I read this excellent post by Stephen on getting data from 1000 genomes with tabix, but it seems to not be working for me. I use tabix to get the data in the following manner:
tabix -fh ftp://ftp.1000genomes.ebi.ac.uk/vol1/ftp/release/20110521/ALL.chr22.phase1_integrated_calls.20101123.snps_indels_svs.genotypes.vcf.gz 22:1000000-10000000 > ~/delete.vcf
It gets a vcf file, but the file only seems to have headers, no variants info... like so:
##INFO=<ID=SNPSOURCE,Number=.,Type=String,Description="indicates if a snp was called when analysing the low coverage or exome alignment data">
##reference=GRCh37
#CHROM POS ID REF ALT QUAL FILTER INFO FORMAT HG00096...
So after running vcftools, obviously I get nothing since there is not genotype data:
vcftools --vcf ~/delete.vcf --freq --out ~/delete.txt
VCFtools - v0.1.7
(C) Adam Auton 2009
Parameters as interpreted:
--vcf /home/delahar/delete.vcf
--freq
--out /home/delahar/delete.txt
Reading Index file.
File contains 0 entries and 1092 individuals.

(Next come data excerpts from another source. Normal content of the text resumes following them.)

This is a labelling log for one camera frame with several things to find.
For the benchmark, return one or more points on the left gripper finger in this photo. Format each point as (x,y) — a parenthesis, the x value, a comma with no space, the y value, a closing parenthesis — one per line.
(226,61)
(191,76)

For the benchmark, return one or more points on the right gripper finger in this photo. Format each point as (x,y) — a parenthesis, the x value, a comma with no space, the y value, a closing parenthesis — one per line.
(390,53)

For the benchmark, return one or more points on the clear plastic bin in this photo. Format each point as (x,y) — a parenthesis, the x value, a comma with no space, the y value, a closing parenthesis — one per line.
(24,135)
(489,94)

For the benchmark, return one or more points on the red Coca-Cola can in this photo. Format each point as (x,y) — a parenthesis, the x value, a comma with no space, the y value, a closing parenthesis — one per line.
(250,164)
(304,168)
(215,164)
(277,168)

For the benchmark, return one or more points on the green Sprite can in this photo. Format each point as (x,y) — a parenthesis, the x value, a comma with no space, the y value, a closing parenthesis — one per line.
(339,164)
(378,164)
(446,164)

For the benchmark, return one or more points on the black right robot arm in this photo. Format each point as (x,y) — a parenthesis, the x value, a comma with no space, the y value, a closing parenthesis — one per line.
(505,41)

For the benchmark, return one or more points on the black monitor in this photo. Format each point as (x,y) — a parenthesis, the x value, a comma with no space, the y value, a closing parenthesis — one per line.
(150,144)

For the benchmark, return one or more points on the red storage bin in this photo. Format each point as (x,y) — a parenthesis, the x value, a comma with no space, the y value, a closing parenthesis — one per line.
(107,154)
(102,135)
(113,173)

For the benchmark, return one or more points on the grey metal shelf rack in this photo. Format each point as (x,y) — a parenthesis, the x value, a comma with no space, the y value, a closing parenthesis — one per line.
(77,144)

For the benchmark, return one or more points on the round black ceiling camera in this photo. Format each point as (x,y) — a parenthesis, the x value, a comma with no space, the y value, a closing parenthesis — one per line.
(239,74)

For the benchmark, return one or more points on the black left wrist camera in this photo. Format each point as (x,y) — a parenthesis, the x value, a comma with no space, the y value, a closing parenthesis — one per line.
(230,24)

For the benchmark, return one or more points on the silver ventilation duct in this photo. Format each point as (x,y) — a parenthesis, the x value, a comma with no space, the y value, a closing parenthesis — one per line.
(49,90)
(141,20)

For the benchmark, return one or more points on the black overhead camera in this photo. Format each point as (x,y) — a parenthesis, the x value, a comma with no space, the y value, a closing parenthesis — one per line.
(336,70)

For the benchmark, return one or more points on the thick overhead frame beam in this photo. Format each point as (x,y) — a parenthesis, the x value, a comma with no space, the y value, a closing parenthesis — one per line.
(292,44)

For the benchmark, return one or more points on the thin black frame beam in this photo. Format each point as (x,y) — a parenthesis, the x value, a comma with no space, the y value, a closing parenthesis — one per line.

Applying Required Filters.
After filtering, kept 1092 out of 1092 Individuals
After filtering, kept 0 out of a possible 0 Sites
Error:No data left for analysis!
I'm guessing this is an issue with the way I'm using tabix. Ultimately I want to get the fields that have VT=SV in their column. So extra help on getting that would be greatly appreciated.
Thanks,
Rx
I have heard from 2 people that they can't get Tabix to retrieve data from the internet...